TASK GOAL: Repeat everything from the first line of the listing below through the line that contains "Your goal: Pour", exactly. Leave out pictures.

-------- SOURCE MATERIAL --------

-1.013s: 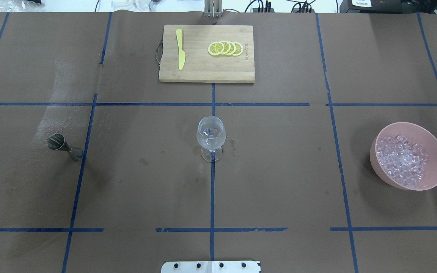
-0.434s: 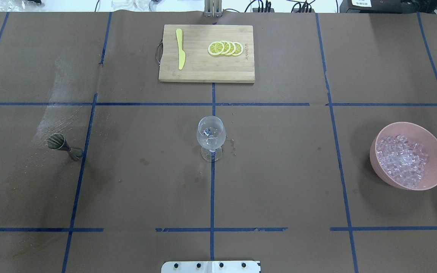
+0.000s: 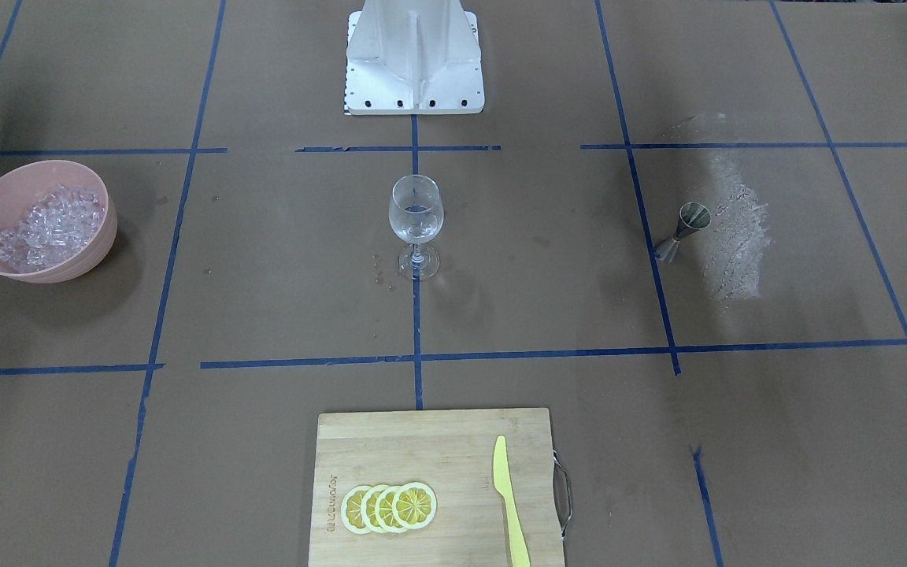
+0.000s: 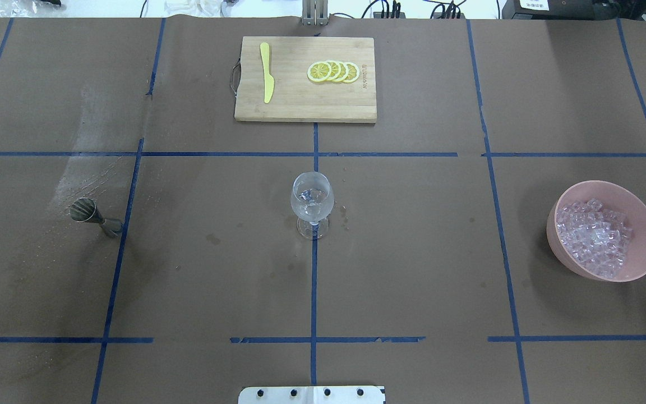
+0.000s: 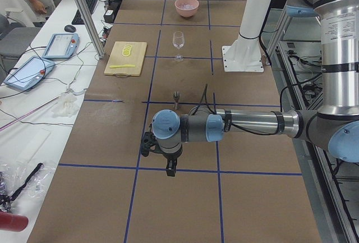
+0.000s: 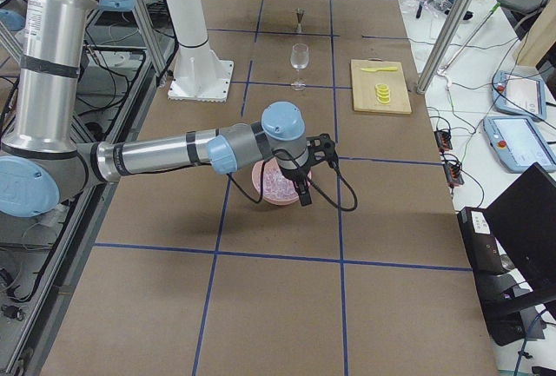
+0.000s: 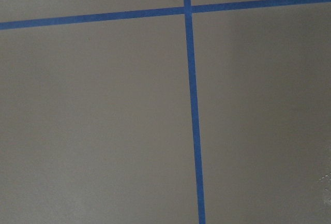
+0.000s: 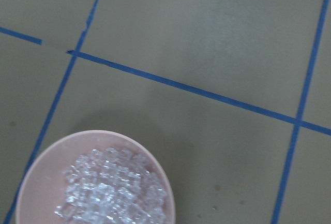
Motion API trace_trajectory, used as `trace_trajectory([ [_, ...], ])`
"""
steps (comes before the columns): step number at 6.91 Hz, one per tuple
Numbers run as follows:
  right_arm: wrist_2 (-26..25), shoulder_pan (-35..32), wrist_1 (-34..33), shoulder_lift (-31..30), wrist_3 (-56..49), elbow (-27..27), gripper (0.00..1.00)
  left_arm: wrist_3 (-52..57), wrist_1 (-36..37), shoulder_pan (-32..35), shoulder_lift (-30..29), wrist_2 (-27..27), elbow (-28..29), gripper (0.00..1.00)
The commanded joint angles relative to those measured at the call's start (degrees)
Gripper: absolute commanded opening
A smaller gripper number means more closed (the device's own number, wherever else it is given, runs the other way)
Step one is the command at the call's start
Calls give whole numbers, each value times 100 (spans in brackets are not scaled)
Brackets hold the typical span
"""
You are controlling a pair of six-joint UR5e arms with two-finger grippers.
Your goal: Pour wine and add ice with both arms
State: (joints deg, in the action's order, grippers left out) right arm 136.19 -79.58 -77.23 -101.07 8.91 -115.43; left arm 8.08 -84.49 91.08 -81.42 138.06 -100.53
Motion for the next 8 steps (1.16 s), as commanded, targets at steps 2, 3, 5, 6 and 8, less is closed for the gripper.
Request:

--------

EXERCISE RESPONSE:
-1.013s: 
-0.434s: 
+0.000s: 
+0.000s: 
+0.000s: 
+0.000s: 
+0.000s: 
+0.000s: 
Motion API trace_trajectory, used as `trace_trajectory([ [_, ...], ])`
"""
steps (comes before the columns): step number at 6.91 Hz, one per tuple
Numbers run as follows:
  right_arm: wrist_2 (-26..25), shoulder_pan (-35..32), wrist_1 (-34..33), shoulder_lift (-31..30), wrist_3 (-56..49), elbow (-27..27), gripper (0.00..1.00)
  left_arm: wrist_3 (-52..57), wrist_1 (-36..37), shoulder_pan (-32..35), shoulder_lift (-30..29), wrist_2 (-27..27), elbow (-28..29), gripper (0.00..1.00)
The commanded joint angles relative to those measured at the call's start (degrees)
Gripper: absolute commanded opening
A smaller gripper number means more closed (the device's own number, wherever else it is given, runs the other way)
Step one is the command at the call's start
Calls give whole numbers, each value times 100 (spans in brackets are not scaled)
Brackets hold the typical span
"""
You are controlling a pair of six-joint UR5e arms with two-finger grippers.
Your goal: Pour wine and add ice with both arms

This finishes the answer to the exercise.